**What this task involves**
Give again, word for word, every line below from the one that has "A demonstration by" through the one that has "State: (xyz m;", both included, and no others.

**Dataset extract**

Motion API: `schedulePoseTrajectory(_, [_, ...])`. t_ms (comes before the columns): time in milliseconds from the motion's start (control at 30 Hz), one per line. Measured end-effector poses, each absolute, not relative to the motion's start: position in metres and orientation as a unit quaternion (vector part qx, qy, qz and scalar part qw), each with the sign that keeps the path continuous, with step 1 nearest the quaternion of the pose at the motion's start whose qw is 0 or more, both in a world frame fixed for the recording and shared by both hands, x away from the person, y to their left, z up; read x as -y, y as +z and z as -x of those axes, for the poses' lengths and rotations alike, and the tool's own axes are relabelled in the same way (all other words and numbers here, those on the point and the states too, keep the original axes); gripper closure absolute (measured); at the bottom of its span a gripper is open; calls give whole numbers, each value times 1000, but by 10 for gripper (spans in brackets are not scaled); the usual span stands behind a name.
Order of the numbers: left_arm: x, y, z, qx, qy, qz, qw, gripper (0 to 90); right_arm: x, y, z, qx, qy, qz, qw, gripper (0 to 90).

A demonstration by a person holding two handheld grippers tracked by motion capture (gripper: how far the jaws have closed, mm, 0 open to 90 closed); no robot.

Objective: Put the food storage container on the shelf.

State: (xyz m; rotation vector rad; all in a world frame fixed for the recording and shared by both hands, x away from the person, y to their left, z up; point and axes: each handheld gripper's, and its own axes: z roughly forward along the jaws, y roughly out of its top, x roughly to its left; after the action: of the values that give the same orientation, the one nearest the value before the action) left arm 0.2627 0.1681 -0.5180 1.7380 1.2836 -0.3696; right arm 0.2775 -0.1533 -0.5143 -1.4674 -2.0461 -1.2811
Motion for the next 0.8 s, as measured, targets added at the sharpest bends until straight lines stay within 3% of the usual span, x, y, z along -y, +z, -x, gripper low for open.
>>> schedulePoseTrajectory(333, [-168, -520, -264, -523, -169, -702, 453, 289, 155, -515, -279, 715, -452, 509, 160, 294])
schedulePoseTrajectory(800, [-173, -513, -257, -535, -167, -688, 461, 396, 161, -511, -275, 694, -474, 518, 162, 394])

**Task solution**
A demonstration by a person holding two handheld grippers tracked by motion capture (gripper: how far the jaws have closed, mm, 0 open to 90 closed); no robot.

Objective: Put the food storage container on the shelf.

State: (xyz m; rotation vector rad; all in a world frame fixed for the recording and shared by both hands, x away from the person, y to their left, z up; point and axes: each handheld gripper's, and its own axes: z roughly forward along the jaws, y roughly out of its top, x roughly to its left; after the action: of the values that give the same orientation, the one nearest the value before the action) left arm 0.2627 0.1681 -0.5180 1.7380 1.2836 -0.3696; right arm 0.2775 -0.1533 -0.5143 -1.4674 -2.0461 -1.2811

No additional answer text is required.